PROBLEM DESCRIPTION = A verbatim copy of the listing is needed; pictures are to be left out.
********
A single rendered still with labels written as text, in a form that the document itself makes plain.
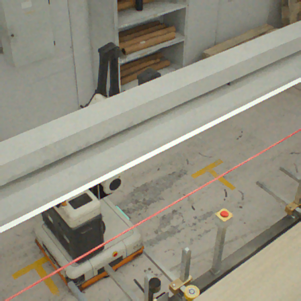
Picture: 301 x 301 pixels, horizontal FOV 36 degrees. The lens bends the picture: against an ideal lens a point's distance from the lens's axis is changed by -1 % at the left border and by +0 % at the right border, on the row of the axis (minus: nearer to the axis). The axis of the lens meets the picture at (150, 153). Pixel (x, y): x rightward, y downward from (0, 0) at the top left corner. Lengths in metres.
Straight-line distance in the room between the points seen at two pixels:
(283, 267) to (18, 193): 2.01
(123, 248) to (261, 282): 1.27
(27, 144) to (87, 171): 0.16
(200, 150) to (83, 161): 3.81
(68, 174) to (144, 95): 0.26
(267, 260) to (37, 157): 2.00
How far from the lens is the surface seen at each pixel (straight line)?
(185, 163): 4.66
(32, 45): 4.20
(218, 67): 1.24
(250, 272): 2.72
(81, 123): 1.03
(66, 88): 4.86
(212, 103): 1.25
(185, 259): 2.51
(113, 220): 3.74
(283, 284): 2.72
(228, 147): 4.91
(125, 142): 1.10
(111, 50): 3.15
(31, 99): 4.72
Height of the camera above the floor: 3.07
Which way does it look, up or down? 40 degrees down
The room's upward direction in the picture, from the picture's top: straight up
********
RESULT FOR THIS TASK =
A single rendered still with labels written as text, in a form that the document itself makes plain.
Picture: 301 x 301 pixels, horizontal FOV 36 degrees. The lens bends the picture: against an ideal lens a point's distance from the lens's axis is changed by -1 % at the left border and by +0 % at the right border, on the row of the axis (minus: nearer to the axis). The axis of the lens meets the picture at (150, 153). Pixel (x, y): x rightward, y downward from (0, 0) at the top left corner. Lengths in metres.
Straight-line distance in the room between the points seen at two pixels:
(283, 267) to (18, 193): 2.01
(123, 248) to (261, 282): 1.27
(27, 144) to (87, 171): 0.16
(200, 150) to (83, 161): 3.81
(68, 174) to (144, 95): 0.26
(267, 260) to (37, 157): 2.00
How far from the lens is the surface seen at each pixel (straight line)?
(185, 163): 4.66
(32, 45): 4.20
(218, 67): 1.24
(250, 272): 2.72
(81, 123): 1.03
(66, 88): 4.86
(212, 103): 1.25
(185, 259): 2.51
(113, 220): 3.74
(283, 284): 2.72
(228, 147): 4.91
(125, 142): 1.10
(111, 50): 3.15
(31, 99): 4.72
Height of the camera above the floor: 3.07
Which way does it look, up or down? 40 degrees down
The room's upward direction in the picture, from the picture's top: straight up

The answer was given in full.